November 14, 2012
Many Child Nighttime Fears Result From Confusion Of Reality And Fantasy
April Flowers for redOrbit.com - Your Universe Online
Most children experience nighttime fears at some point in their development, whether it is monsters under the bed or boogeymen in the closet. Most children outgrow these fears without professional help, but some contend with them for extended periods of time. For these children, experts say, there is a risk of developing anxiety problems later in life.Professor Avi Sadeh of Tel Aviv University's School of Psychological Sciences is investigating how these fears fit into the normal developmental process and when they become a problem as part of a large-scale project on nighttime fears funded by the Israeli Science Foundation. Sadeh and his colleagues discovered that a child's ability to differentiate between fact and fiction has a huge impact on overcoming terror of things that go bump in the night.
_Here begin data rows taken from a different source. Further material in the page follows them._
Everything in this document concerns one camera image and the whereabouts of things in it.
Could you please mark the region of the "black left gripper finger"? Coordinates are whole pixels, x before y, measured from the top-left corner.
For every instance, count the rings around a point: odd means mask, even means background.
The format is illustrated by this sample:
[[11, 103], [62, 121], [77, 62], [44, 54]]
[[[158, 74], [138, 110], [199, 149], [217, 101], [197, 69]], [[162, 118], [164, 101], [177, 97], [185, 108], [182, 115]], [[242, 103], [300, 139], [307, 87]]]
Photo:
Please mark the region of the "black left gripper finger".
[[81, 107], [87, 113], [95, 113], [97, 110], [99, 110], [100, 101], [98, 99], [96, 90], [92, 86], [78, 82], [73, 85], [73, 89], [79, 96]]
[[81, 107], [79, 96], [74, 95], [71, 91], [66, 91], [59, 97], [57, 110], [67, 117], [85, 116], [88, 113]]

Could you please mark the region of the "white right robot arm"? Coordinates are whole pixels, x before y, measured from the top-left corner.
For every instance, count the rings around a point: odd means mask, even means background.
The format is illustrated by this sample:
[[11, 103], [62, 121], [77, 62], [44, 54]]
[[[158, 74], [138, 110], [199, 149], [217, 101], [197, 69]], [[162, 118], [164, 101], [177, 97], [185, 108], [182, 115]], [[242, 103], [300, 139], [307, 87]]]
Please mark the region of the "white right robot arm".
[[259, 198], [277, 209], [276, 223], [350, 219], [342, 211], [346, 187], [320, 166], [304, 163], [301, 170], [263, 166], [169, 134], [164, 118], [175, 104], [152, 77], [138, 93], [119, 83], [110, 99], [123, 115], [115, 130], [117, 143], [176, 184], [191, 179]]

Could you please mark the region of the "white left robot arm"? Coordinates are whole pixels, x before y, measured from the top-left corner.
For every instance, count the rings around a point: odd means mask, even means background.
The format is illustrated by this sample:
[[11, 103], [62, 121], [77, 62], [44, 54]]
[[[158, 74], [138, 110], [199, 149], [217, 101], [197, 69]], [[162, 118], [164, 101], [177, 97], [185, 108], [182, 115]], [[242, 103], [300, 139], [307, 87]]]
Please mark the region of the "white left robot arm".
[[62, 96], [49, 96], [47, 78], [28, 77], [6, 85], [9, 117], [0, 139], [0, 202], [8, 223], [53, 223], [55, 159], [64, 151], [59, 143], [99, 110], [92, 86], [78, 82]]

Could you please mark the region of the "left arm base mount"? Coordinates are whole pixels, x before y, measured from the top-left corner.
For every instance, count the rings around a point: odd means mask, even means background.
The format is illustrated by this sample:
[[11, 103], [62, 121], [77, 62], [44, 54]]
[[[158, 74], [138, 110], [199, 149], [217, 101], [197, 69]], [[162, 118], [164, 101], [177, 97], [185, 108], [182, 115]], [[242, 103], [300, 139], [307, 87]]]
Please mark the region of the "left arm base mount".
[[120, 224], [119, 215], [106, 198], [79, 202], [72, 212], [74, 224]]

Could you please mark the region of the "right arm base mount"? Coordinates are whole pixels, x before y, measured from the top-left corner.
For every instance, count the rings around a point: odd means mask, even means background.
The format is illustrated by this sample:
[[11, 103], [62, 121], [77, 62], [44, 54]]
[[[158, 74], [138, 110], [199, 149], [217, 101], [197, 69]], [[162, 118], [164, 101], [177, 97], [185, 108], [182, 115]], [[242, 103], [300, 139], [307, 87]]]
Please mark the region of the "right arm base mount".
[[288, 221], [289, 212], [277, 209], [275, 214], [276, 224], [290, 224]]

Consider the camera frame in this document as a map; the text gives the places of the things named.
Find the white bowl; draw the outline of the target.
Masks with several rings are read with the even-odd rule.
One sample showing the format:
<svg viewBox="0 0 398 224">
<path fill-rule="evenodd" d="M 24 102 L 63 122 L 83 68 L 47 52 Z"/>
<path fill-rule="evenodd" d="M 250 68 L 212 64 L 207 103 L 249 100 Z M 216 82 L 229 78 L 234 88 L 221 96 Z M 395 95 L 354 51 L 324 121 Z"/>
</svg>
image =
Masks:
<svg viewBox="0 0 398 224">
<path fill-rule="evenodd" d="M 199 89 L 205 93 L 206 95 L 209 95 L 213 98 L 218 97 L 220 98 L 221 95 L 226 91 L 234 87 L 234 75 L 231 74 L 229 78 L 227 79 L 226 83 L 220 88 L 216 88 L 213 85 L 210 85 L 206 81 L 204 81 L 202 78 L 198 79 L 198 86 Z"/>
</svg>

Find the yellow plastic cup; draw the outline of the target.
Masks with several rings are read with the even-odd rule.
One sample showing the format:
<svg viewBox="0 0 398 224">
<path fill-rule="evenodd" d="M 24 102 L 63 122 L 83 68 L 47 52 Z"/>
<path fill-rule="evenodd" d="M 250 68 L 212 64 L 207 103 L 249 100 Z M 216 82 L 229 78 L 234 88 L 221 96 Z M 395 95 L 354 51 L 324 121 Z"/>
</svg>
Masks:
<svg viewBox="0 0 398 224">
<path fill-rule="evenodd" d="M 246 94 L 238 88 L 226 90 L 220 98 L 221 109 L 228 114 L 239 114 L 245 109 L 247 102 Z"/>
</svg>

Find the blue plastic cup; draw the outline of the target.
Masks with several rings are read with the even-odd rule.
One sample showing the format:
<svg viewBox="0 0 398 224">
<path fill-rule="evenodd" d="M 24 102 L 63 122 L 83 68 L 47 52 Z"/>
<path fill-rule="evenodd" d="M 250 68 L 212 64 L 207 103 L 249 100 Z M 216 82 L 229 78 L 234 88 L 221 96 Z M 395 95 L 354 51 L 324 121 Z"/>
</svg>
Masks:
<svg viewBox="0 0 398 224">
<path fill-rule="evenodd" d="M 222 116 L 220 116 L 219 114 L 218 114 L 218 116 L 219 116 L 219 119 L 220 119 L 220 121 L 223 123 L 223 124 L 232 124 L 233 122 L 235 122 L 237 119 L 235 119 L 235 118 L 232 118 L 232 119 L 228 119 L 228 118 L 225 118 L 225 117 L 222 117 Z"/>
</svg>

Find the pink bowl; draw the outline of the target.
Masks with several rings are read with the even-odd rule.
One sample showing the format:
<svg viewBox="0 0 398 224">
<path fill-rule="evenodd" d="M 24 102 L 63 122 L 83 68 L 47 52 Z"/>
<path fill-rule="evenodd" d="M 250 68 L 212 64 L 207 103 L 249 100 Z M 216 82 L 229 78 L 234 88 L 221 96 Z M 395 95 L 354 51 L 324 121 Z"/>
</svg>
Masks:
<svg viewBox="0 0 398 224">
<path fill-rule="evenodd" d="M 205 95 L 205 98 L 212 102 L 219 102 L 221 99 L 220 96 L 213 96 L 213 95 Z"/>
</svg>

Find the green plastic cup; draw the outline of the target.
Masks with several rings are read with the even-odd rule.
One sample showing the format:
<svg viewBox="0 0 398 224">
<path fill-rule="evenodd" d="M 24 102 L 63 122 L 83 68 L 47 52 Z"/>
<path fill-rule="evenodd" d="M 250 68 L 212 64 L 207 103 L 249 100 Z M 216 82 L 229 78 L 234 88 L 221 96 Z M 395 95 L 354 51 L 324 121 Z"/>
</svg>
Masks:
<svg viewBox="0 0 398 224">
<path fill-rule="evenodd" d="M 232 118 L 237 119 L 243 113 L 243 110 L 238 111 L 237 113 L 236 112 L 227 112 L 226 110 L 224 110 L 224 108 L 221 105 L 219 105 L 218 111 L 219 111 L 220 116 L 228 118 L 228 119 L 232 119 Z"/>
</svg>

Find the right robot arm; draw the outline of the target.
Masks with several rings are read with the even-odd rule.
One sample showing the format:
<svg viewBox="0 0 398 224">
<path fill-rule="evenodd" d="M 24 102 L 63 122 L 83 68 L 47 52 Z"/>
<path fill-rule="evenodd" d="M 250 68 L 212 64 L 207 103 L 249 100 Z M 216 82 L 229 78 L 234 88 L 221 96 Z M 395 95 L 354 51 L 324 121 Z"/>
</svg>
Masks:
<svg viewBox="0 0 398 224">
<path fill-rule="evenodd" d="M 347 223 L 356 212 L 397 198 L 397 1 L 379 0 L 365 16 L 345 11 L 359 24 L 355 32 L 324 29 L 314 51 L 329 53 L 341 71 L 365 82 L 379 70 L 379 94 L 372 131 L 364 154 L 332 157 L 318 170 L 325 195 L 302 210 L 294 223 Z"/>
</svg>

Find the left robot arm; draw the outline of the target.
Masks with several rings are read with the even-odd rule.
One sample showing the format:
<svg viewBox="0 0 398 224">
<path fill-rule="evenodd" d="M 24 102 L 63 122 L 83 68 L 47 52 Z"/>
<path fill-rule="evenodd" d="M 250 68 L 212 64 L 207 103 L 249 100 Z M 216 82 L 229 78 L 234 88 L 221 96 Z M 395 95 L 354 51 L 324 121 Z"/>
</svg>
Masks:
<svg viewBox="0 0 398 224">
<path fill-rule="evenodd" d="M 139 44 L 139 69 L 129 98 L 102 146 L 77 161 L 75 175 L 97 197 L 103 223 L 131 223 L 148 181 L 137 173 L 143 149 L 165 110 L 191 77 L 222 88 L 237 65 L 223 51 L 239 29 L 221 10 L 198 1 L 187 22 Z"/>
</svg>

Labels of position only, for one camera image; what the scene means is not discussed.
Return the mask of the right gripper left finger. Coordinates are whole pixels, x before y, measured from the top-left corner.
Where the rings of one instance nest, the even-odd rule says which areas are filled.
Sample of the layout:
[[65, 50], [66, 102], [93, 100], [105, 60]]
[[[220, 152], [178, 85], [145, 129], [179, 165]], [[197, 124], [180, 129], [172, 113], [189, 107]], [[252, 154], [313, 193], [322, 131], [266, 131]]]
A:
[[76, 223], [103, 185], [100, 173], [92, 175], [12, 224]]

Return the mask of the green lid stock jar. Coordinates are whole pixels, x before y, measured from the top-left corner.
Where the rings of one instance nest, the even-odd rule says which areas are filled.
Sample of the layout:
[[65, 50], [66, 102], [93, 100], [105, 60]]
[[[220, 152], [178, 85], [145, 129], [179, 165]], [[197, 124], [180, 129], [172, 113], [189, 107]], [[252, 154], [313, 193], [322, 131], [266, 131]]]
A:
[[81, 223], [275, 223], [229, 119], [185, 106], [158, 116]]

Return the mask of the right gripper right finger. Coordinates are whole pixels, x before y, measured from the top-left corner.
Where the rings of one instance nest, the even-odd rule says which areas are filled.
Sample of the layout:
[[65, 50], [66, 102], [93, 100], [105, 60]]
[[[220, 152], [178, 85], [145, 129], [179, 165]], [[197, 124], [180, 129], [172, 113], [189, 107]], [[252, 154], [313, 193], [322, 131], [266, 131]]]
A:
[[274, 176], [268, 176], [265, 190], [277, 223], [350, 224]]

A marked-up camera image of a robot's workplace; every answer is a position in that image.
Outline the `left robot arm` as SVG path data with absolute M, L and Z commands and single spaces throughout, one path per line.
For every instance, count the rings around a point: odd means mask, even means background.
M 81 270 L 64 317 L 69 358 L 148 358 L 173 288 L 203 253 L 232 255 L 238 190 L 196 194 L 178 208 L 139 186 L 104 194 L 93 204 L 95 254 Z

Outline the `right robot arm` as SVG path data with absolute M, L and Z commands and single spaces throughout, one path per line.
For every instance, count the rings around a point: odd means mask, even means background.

Preschoolers with persistent nighttime fears are far less able to distinguish reality from fantasy compared to their peers without the fears, according to the study. The team hopes that their research will help parents and clinicians develop interventions that can better soothe the fears of fretful children. Sadeh also notes that a strong imagination can ultimately be used to the child's psychological advantage.
Bedtime can be a major challenge for a young child who is undergoing significant development in his or her ability to differentiate reality from fantasy. For some children, bedtime is the only time of the day when they are left to face their thoughts, feelings and fears alone, making it a prime time for imagination to run wild.
The research team evaluated children between the ages of four and six — 80 who experienced severe nighttime fears and 32 with more or less normal development — on their ability to separate fact from fiction in order to test their hypothesis that reality-fantasy confusion has a powerful impact on nighttime fears. They used both parental reports and a standardized interview.
For the experiment, the children were presented with the character of a fairy. The researchers then asked a series of questions to determine whether or not the fairy was fictional, including whether or not they could call the fairy on the phone, or if the fairy could visit them at home. The findings of this study have been published in the journal Child Psychiatry and Human Development.
They found that children with more intense nighttime fears were significantly less able to differentiate reality from fantasy, with younger children of the group scoring lower than older children, as expected. This age difference can be attributed to the children's developmental stage. The lower a child scored on the evaluations, the more severe the child's nighttime fears.
The fantasy-reality confusion that causes nighttime fears can also be used to help children to overcome these fears, Sadeh claims. The affinity for the imaginary can be used to the child's benefit by parents and clinicians.
"We send children mixed signals by telling them that monsters aren't real while we tell them stories about the tooth fairy," he explains.
Parents can't solve the problem simply by telling a child that their fear isn't realistic. Instead, Sadeh recommends using the child's strong imagination as a treatment. One possible treatment could be helping the child to view the imaginary monster as a non-threatening entity, perhaps by writing it a letter offering friendship or reading the child a book where a threatening figure turns out to be friendly.
Professor Sadeh has one treatment in particular that he finds highly effective — a toy called "huggy puppy." Children are presented with a stuffed dog and told that the once happy puppy is now sad and that they have the responsibility to be his friend. This responsibility includes caring for the puppy and making sure he is not afraid at night. This therapy depends on the child's willingness to believe huggy puppy's story, so it works best for children with stronger imaginations.